Vous avez également prévu des visites touristiques et culturelles à Constantine durant la manifestation…
Parce que Constantine est elle-même une Histoire avec ses sites et ses arts. Dans chaque coin de la ville, il y a une histoire, un conte, un fait. Il est aussi de notre rôle en tant que comité de faire la promotion de notre ville. Nous avons l’ambition que le Printemps théâtral de Constantine devienne un lieu de rencontre des gens du théâtre d’Algérie et de l’étranger et des touristes. Pourquoi pas !
Nous voulons que dans le futur les activités artistiques liées à la manifestation se déroulent dans trois ou quatre espaces, pas uniquement au TRC, avec un nombre plus important de pièces de théâtre. Notre espoir est que le public vienne également en dehors de Constantine pour y assister, une manière de redynamiser la culture, le tourisme et l’économie.

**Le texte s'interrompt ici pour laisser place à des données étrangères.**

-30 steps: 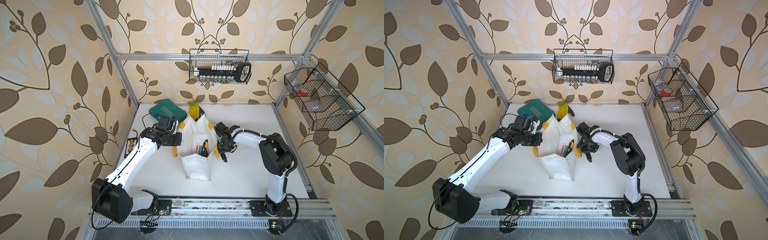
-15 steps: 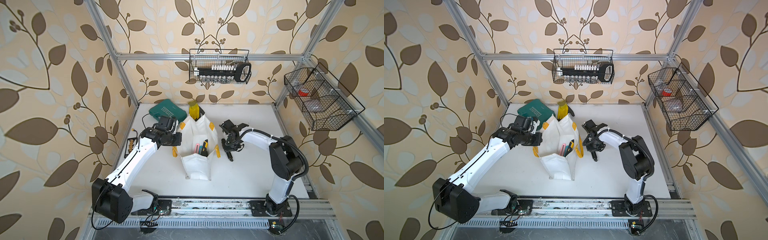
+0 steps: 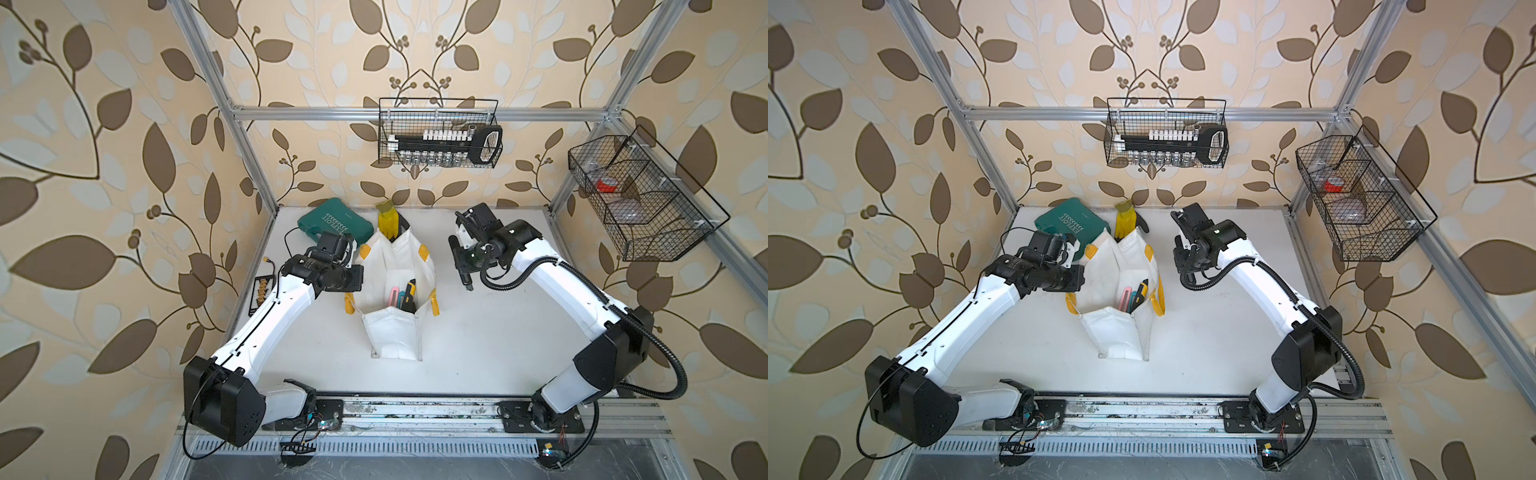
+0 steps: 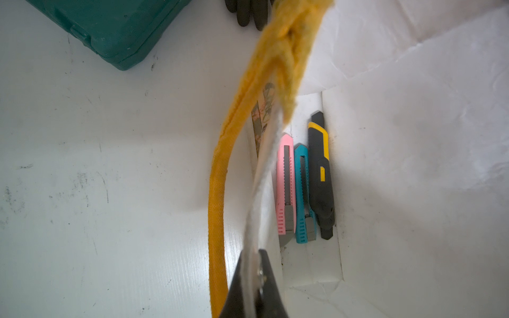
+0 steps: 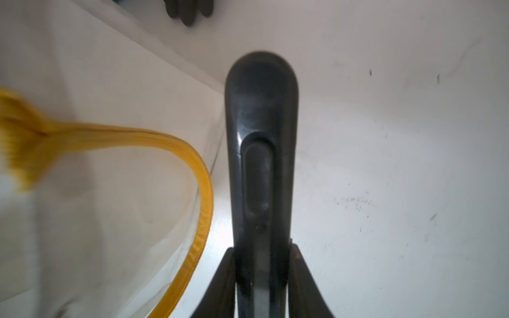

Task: Place the art knife into the pouch
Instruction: Place the utility knife in the pouch.

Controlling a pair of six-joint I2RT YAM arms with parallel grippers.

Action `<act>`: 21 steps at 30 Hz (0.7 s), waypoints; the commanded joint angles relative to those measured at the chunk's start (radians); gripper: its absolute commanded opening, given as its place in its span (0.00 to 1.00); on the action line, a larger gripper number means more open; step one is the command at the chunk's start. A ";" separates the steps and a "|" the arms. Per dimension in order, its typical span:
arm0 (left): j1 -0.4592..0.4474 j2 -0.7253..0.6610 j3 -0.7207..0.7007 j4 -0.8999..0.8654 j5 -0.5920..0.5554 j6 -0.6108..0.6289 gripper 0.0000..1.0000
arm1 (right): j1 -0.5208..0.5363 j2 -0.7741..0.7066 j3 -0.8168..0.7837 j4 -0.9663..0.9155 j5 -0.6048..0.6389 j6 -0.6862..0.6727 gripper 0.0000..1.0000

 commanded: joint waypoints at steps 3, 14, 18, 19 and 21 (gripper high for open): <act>-0.008 -0.012 0.011 -0.004 -0.015 0.016 0.00 | 0.063 0.005 0.203 -0.134 0.045 -0.014 0.21; -0.009 -0.010 0.011 -0.004 -0.015 0.016 0.00 | 0.268 0.175 0.509 -0.140 -0.044 -0.007 0.21; -0.010 -0.008 0.011 -0.004 -0.015 0.016 0.00 | 0.305 0.209 0.425 -0.031 -0.122 0.008 0.19; -0.009 -0.008 0.010 -0.005 -0.015 0.016 0.00 | 0.310 0.216 0.389 0.004 -0.143 0.014 0.19; -0.009 -0.007 0.009 -0.004 -0.014 0.016 0.00 | 0.315 0.228 0.324 0.060 -0.179 0.025 0.19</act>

Le Printemps théâtral de Constantine va-t-il s’ouvrir à l’international ?
Par le passé, des troupes des pays du Maghreb participaient à cet événement. Notre ambition est que le Printemps théâtral de Constantine devienne maghrébin lors des prochaines éditions, ouvert aux spectacles primés localement et à l’international. Une manière pour nous d’être différent aussi des autres festivals.
Vous êtes sur la route depuis des années et vous êtes passés par toutes les scènes d’Algérie. Quel regard portez-vous sur le mouvement théâtral algérien actuellement ?

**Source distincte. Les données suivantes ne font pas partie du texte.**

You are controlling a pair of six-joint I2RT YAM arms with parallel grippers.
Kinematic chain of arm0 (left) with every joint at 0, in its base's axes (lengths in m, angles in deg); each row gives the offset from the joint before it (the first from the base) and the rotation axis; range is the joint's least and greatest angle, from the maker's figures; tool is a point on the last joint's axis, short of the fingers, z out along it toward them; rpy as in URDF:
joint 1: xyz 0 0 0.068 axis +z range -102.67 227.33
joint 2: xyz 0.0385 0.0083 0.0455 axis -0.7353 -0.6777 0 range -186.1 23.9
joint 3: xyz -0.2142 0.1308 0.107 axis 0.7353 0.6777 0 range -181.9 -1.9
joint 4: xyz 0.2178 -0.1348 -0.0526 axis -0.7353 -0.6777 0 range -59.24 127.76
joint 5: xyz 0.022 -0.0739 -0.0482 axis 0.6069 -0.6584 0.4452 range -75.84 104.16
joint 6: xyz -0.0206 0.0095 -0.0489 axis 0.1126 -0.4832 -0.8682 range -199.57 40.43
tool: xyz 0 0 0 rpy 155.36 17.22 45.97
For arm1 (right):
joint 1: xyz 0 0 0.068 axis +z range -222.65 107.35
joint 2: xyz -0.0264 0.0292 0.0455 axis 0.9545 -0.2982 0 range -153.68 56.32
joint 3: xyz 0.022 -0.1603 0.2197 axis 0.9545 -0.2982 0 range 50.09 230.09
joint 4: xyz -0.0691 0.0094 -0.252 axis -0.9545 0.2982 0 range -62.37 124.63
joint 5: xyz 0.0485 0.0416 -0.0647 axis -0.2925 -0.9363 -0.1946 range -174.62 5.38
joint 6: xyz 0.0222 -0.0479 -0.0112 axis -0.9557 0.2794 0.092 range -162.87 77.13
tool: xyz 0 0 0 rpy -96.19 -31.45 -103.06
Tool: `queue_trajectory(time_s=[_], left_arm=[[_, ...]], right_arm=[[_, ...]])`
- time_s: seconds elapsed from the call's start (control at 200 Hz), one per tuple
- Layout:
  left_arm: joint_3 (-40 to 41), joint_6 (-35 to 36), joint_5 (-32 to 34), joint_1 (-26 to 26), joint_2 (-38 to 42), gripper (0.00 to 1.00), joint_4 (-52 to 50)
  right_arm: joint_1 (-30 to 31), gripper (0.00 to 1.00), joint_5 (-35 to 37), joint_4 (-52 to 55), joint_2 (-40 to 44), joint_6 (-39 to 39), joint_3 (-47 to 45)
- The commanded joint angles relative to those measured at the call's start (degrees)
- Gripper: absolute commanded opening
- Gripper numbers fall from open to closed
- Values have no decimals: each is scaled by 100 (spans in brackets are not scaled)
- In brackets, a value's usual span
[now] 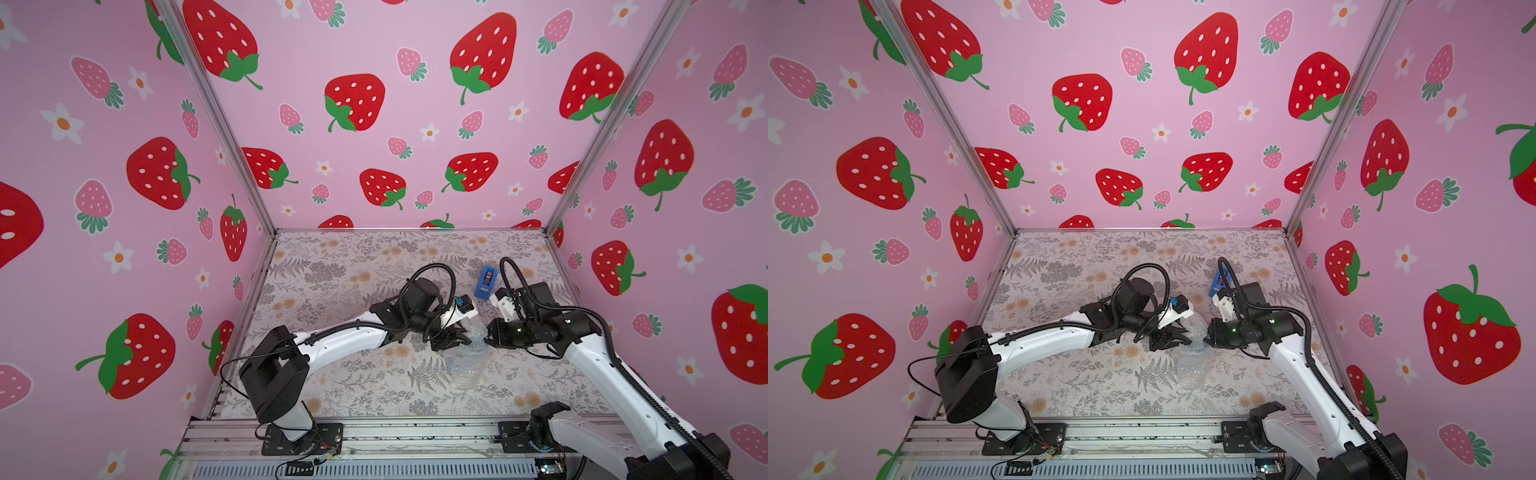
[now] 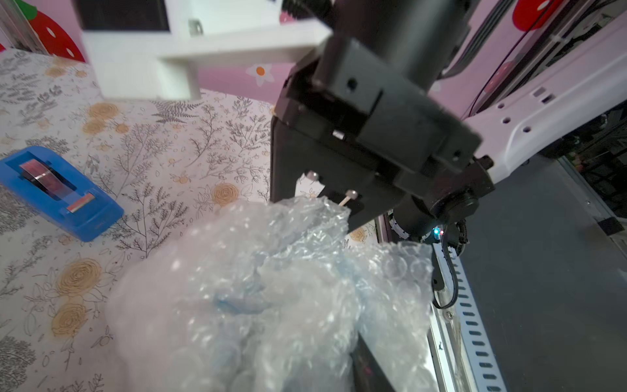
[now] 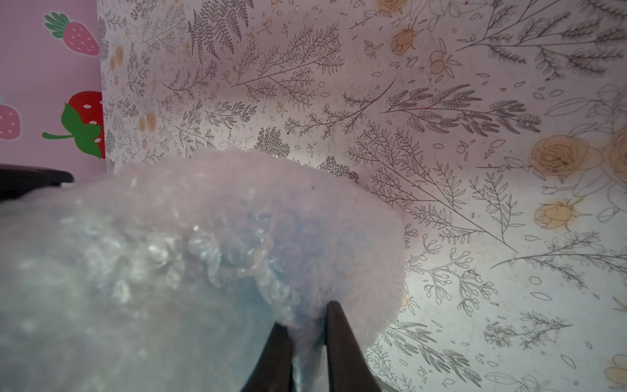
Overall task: Wrap wine glasses in bubble wrap
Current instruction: Wrap the wine glass in bubble wrap.
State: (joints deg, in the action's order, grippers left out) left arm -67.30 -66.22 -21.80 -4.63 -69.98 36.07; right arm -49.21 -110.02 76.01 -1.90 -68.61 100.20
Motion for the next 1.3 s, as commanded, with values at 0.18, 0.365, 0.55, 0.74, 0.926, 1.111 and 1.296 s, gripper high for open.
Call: queue_trajectory(time_s=[0.18, 0.365, 0.55, 0.74, 0.926, 1.111, 1.296], left_arm=[[-312, 518, 92, -33, -358, 37, -1113], [-374, 542, 57, -36, -393, 37, -1088], [-360, 544, 41, -33, -419, 36, -1046], [-292, 543, 20, -20, -437, 36, -934], [-153, 399, -169, 76, -438, 35, -666], [-77, 234, -319, 197, -336, 42, -535], [259, -55, -450, 329, 189, 57, -196]], right_arm=[[-267, 20, 112, 868, 281, 163, 871], [-305, 23, -131, 706, 162, 106, 1360], [-277, 25, -986, -142, -138, -112, 1177], [160, 26, -1104, -433, -454, -128, 882], [548, 24, -841, -402, -531, -45, 480], [807, 19, -209, -10, -893, 215, 308], [1025, 18, 349, 216, -1340, 495, 339]])
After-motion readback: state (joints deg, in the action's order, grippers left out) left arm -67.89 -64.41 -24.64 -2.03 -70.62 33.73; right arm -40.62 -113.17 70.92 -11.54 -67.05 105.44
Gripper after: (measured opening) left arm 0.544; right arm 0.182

Ce qui est observé pour le drama algérien, concerne également le théâtre. Par le passé, le sujet était au centre de la création artistique dans le théâtre amateur, le théâtre indépendant et le théâtre professionnel. Peut être que les techniques n’étaient pas maîtrisées, mais les sujets étaient puissants.
Aujourd’hui, nous avons la maîtrise de la technique scénique, mais le sujet est superficiel, vite oublié par le spectateur, mis à part quelques rares exceptions. On a parfois du mal à se rappeler des titres des pièces produites durant les dix dernières années. Ce n’est pas le cas des pièces représentées dans les années 1990. Idem pour le drama, on se rappelle de quelques productions et on oublie le reste.
Donc, je souhaite que le sujet soit remis dans le cœur des créations théâtrales. La technique, la mise en scène et les outils modernes doivent être adaptés au sujet, pas le contraire.
Pendant 1995, le monologue « Khebat kr’aou » (celui qui frappe du pied) n’a pas pris de rides. Comment Hakim Dekkar explique cette longévité ?
La sincérité. Sincérité avec soi-même d’abord et dans le traitement des sujets qui concernent les petites gens. Il faut toujours rester près des préoccupations et des douleurs des gens, les accompagner dans leurs moments de bonheur et de leurs moments de tristesse. Grâce à cela, un travail artistique ne perd jamais de sa fraîcheur, reste ancré dans l’imaginaire populaire. « Khabat Kra’ou » a été représenté au moins 900 fois.